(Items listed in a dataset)

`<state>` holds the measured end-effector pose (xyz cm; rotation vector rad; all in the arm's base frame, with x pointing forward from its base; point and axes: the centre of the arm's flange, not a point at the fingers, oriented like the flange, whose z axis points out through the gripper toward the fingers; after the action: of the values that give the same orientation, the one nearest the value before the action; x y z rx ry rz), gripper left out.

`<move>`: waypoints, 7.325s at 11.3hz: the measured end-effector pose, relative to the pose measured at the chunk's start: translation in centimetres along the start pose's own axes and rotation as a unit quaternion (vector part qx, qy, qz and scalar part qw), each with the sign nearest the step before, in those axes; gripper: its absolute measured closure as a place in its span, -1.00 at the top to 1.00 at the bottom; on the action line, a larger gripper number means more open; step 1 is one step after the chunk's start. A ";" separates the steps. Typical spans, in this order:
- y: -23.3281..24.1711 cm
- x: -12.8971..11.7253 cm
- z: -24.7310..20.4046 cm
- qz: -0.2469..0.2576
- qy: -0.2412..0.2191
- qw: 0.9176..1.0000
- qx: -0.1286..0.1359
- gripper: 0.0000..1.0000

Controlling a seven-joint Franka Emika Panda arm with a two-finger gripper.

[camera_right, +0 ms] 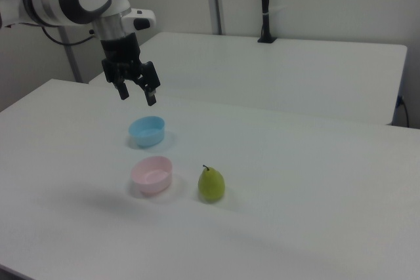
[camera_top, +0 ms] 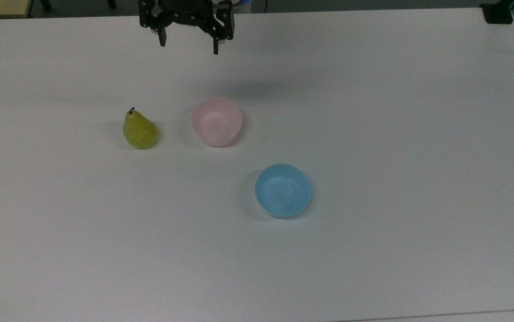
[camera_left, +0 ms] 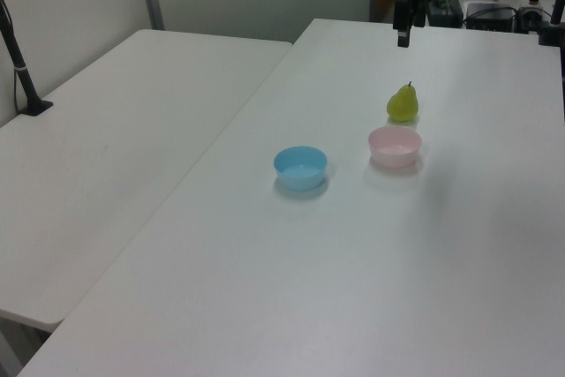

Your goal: Place the pear in the bowl

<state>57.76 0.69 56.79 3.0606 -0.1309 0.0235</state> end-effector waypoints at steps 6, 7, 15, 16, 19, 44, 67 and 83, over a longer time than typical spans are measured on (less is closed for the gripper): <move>0.0 0.0 0.0 0.000 0.000 1.000 0.000 1.00; 0.0 0.0 0.0 0.000 0.000 1.000 0.000 1.00; 6.9 0.8 1.2 -0.046 -0.001 0.999 -0.002 1.00; 9.0 1.4 2.0 -0.035 0.005 0.999 -0.004 1.00; 12.1 2.8 5.4 -0.036 -0.003 0.999 -0.007 1.00; 11.6 6.3 21.0 -0.102 -0.039 0.994 -0.025 0.59; -3.9 0.7 16.6 -0.139 -0.029 0.990 -0.009 0.59; -5.3 1.5 21.5 -0.147 -0.023 0.989 -0.011 1.00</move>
<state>59.99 4.09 34.99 3.0257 0.3167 -0.0664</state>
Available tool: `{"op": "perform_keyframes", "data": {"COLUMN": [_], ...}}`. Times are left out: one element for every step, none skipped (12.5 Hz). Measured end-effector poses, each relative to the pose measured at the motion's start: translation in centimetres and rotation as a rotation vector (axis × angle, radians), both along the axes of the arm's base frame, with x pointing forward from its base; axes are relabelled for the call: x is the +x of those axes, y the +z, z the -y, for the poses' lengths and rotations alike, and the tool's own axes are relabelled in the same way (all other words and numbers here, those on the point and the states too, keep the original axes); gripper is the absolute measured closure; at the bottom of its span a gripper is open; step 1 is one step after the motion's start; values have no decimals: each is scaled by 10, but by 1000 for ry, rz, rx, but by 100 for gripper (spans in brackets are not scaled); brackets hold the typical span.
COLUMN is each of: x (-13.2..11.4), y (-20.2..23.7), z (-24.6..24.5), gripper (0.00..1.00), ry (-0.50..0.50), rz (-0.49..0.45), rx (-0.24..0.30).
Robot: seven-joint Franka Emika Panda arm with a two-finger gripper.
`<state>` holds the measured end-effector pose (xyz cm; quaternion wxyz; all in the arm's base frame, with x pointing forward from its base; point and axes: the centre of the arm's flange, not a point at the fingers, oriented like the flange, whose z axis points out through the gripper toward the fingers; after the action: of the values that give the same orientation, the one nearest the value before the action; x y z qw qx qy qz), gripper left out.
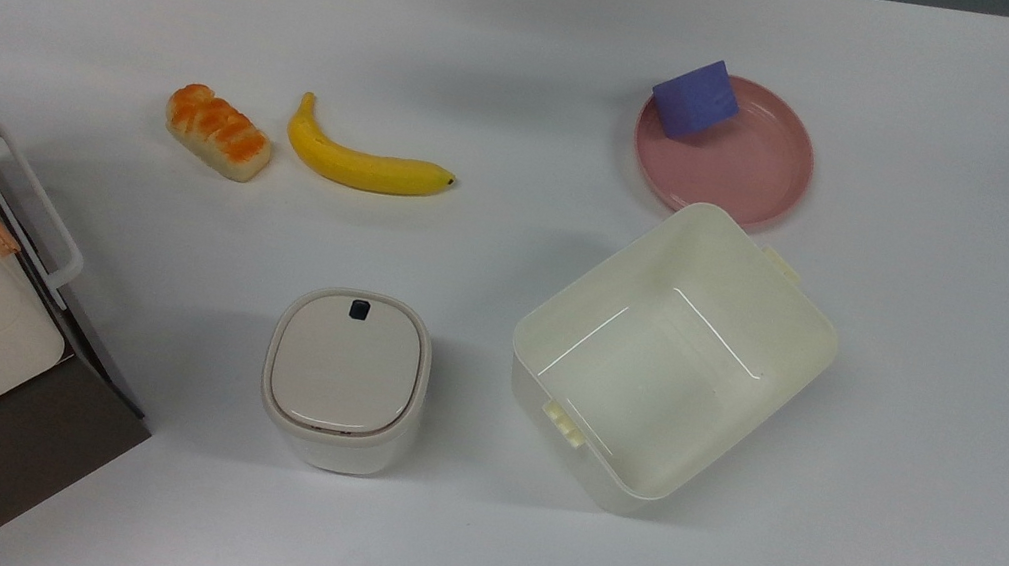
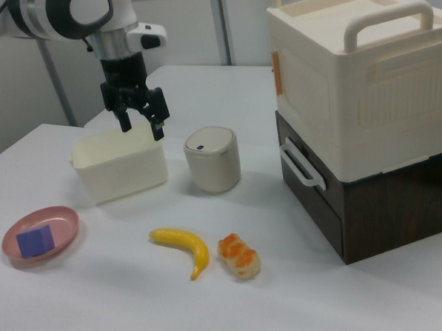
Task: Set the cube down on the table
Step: 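Move the open gripper over the purple cube on the pink plate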
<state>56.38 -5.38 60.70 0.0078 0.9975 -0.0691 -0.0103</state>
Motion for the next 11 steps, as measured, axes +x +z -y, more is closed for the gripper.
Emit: {"op": "perform_keyframes", "data": {"x": [0, 0, 0, -1, -2, -3, -5, -7, -9, -11, -14], "y": [-6, -15, -24, -33, -41, -47, -51, -53, -55, -57, -59], "z": [-8, -19, -34, -50, -65, -80, -96, -109, -124, -139, -152], "gripper": [0, 0, 0, 0, 0, 0, 0, 0, 0, 0, 0], "ry": [19, 44, 73, 105, 133, 161, 187, 206, 221, 237, 249], "rz": [-15, -35, -54, -73, -89, -101, -109, -114, -117, -119, -121], "rx": [-13, -28, -39, -46, -50, -53, -55, -56, -58, -60, -66]}}
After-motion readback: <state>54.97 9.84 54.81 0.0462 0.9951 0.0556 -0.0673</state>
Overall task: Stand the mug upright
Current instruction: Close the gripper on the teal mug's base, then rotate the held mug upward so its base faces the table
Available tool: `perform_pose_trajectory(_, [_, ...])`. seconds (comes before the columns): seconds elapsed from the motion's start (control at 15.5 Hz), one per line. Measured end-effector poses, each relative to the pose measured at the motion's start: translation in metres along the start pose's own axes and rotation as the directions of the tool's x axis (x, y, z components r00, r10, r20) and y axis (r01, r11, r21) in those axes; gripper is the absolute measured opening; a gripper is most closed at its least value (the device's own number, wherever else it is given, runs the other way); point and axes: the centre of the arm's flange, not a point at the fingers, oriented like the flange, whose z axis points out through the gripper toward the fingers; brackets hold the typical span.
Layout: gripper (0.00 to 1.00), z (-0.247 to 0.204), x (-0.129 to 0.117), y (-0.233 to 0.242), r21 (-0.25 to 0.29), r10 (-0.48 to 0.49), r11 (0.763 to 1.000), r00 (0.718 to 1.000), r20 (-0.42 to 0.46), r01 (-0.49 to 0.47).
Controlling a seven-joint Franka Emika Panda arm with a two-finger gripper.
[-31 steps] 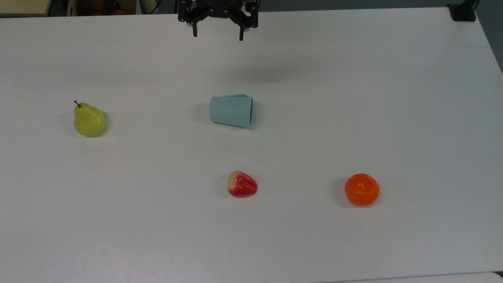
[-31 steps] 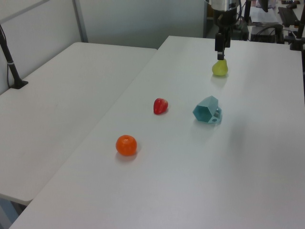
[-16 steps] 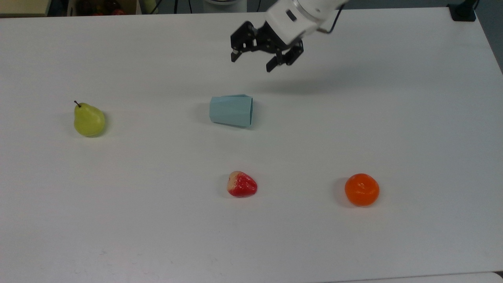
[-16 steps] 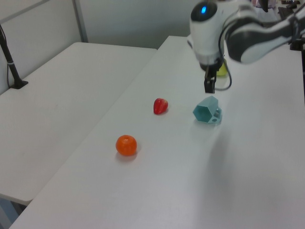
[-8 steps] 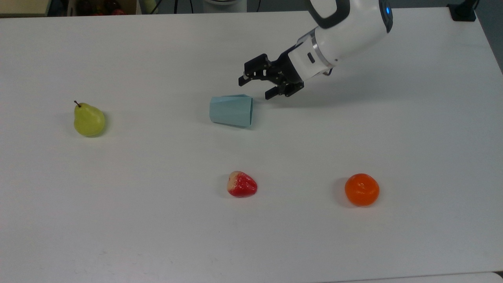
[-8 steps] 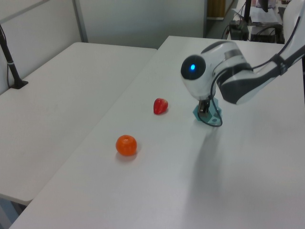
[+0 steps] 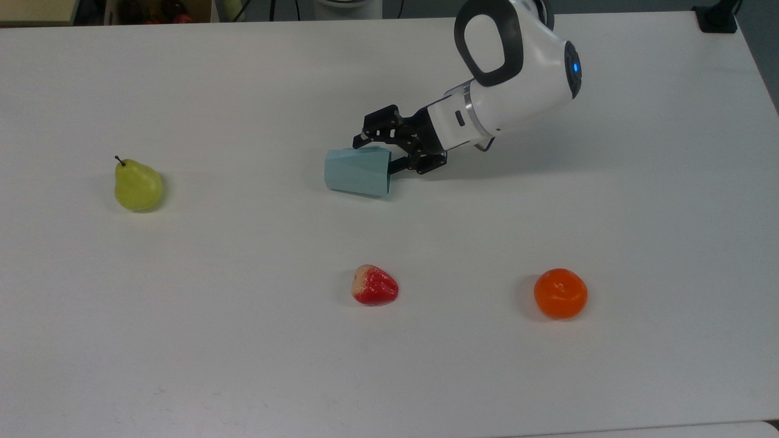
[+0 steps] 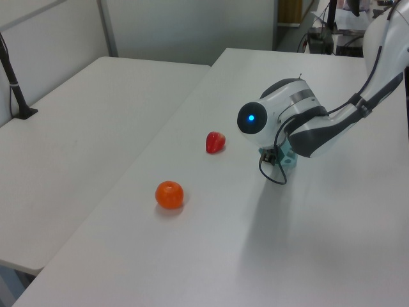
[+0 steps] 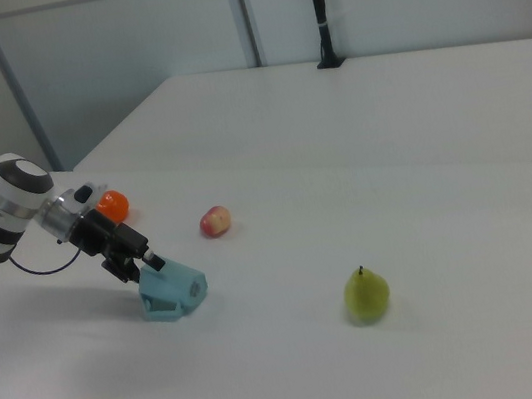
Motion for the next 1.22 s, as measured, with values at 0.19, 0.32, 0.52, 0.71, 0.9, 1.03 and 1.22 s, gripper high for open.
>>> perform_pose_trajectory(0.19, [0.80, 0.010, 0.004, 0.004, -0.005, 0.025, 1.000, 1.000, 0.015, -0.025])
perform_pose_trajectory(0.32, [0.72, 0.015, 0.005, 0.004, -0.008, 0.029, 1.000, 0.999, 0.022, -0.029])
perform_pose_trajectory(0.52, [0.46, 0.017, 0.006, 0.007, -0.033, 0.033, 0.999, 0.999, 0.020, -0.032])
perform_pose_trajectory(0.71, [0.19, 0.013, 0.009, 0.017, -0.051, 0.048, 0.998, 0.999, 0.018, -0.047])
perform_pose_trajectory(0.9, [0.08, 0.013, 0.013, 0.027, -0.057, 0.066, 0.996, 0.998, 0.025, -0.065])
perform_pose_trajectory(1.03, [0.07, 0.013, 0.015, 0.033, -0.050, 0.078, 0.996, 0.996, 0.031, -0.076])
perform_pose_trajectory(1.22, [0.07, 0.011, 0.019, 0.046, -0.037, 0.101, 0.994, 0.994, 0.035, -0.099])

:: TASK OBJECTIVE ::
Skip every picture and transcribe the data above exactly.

:: COMPLETED TASK ::
`<state>` holds the measured end-effector pose (xyz cm; rotation vector rad; all in the arm's base frame, with x pointing forward from its base; point and axes: the centre of the arm's flange, not a point at the fingers, oriented like the flange, whose z axis points out through the gripper toward the fingers; after the action: of the values that give the same orientation, the one nearest the value before the action; x y z rx ry rz), gripper left out.

`<move>`: waypoints, 7.325s at 11.3hz: the measured end-effector pose, relative to the pose measured at the chunk's start: translation in centimetres along the start pose's own axes and rotation as a unit quaternion (vector part qx, qy, qz and scalar part qw), each with the sign nearest the step before, in those axes; gripper: its absolute measured closure as a place in its span, -1.00 at the top to 1.00 at the bottom; on the action line, a larger gripper number means more open; step 1 is one step after the chunk's start. A ";" separates the steps. Typical spans, in this order:
- y: -23.3281..24.1711 cm
- x: -12.8971..11.7253 cm
- z: -24.7310..20.4046 cm
- qz: -0.2469..0.2576
- qy: -0.2412..0.2191
- qw: 0.9176..1.0000
- qx: -0.1286..0.1359
- gripper: 0.0000..1.0000

Controlling a seven-joint Franka Emika Panda arm with a two-finger gripper.

[camera_right, +0 ms] 
[camera_top, +0 ms] 
[camera_left, +0 ms] 

Your goal: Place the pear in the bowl

<state>57.76 0.69 56.79 3.0606 -0.1309 0.0235</state> end-effector waypoints at steps 6, 7, 15, 16, 19, 44, 67 and 83, over a longer time than typical spans are measured on (less is closed for the gripper): <move>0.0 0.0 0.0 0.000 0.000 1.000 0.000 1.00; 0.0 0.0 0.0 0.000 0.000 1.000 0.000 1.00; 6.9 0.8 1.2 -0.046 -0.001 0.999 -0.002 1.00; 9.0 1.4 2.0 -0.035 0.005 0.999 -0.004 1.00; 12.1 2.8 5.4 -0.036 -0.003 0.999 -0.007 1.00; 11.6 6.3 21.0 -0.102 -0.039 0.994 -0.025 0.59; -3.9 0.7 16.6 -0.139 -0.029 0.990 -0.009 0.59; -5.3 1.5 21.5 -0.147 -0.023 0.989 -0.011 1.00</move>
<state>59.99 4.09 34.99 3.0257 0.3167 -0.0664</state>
Available tool: `{"op": "perform_keyframes", "data": {"COLUMN": [_], ...}}`. Times are left out: one element for every step, none skipped (12.5 Hz). Measured end-effector poses, each relative to the pose measured at the motion's start: translation in centimetres and rotation as a rotation vector (axis × angle, radians), both along the axes of the arm's base frame, with x pointing forward from its base; axes are relabelled for the call: x is the +x of those axes, y the +z, z the -y, for the poses' lengths and rotations alike, and the tool's own axes are relabelled in the same way (all other words and numbers here, those on the point and the states too, keep the original axes); gripper is the absolute measured closure; at the bottom of its span a gripper is open; step 1 is one step after the motion's start; values have no decimals: each is scaled by 10, but by 1000 for ry, rz, rx, but by 100 for gripper (spans in brackets are not scaled); brackets hold the typical span.
COLUMN is each of: x (-13.2..11.4), y (-20.2..23.7), z (-24.6..24.5), gripper (0.00..1.00), ry (-0.50..0.50), rz (-0.49..0.45), rx (-0.24..0.30).
Robot: seven-joint Franka Emika Panda arm with a two-finger gripper.
`<state>` holds the measured end-effector pose (xyz cm; quaternion wxyz; all in the arm's base frame, with x pointing forward from its base; point and axes: the centre of the arm's flange, not a point at the fingers, oriented like the flange, whose z axis points out through the gripper toward the fingers; after the action: of the values that give the same orientation, the one nearest the value before the action; x y z qw qx qy qz), gripper left out.
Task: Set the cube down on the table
Step: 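Move the open gripper over the purple cube on the pink plate
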<state>56.38 -5.38 60.70 0.0078 0.9975 -0.0691 -0.0103</state>
Motion for the next 11 steps, as measured, axes +x +z -y, more is closed for the gripper.
Emit: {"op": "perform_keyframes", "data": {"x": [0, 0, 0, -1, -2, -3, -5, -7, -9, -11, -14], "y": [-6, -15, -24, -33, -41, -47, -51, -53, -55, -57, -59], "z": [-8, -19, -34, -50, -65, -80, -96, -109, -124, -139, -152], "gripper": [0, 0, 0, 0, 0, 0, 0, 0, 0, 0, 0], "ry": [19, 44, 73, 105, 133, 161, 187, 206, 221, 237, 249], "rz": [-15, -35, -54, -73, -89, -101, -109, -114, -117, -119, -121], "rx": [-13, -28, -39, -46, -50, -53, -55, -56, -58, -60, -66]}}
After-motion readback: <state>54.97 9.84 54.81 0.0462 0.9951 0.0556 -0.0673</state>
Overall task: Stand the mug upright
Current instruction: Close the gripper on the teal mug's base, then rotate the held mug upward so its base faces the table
Available tool: `perform_pose_trajectory(_, [_, ...])`. seconds (comes before the columns): seconds elapsed from the motion's start (control at 15.5 Hz), one per line. Measured end-effector poses, each relative to the pose measured at the motion's start: translation in metres along the start pose's own axes and rotation as the directions of the tool's x axis (x, y, z components r00, r10, r20) and y axis (r01, r11, r21) in those axes; gripper is the absolute measured opening; a gripper is most closed at its least value (the device's own number, wherever else it is given, runs the other way); point and axes: the centre of the arm's flange, not a point at the fingers, oriented like the flange, whose z axis points out through the gripper toward the fingers; brackets hold the typical span.
Layout: gripper (0.00 to 1.00), z (-0.247 to 0.204), x (-0.129 to 0.117), y (-0.233 to 0.242), r21 (-0.25 to 0.29), r10 (-0.48 to 0.49), r11 (0.763 to 1.000), r00 (0.718 to 1.000), r20 (-0.42 to 0.46), r01 (-0.49 to 0.47).
Controlling a seven-joint Franka Emika Panda arm with a two-finger gripper.
[-31 steps] 
[-31 steps] 
[-16 steps] 
[-16 steps] 
[-8 steps] 
[-8 steps] 
[+0 steps] 
[+0 steps] 
[+0 steps] 
Motion for the next 1.22 s, as measured, with values at 0.19, 0.32, 0.52, 0.71, 0.9, 1.03 and 1.22 s, gripper high for open.
>>> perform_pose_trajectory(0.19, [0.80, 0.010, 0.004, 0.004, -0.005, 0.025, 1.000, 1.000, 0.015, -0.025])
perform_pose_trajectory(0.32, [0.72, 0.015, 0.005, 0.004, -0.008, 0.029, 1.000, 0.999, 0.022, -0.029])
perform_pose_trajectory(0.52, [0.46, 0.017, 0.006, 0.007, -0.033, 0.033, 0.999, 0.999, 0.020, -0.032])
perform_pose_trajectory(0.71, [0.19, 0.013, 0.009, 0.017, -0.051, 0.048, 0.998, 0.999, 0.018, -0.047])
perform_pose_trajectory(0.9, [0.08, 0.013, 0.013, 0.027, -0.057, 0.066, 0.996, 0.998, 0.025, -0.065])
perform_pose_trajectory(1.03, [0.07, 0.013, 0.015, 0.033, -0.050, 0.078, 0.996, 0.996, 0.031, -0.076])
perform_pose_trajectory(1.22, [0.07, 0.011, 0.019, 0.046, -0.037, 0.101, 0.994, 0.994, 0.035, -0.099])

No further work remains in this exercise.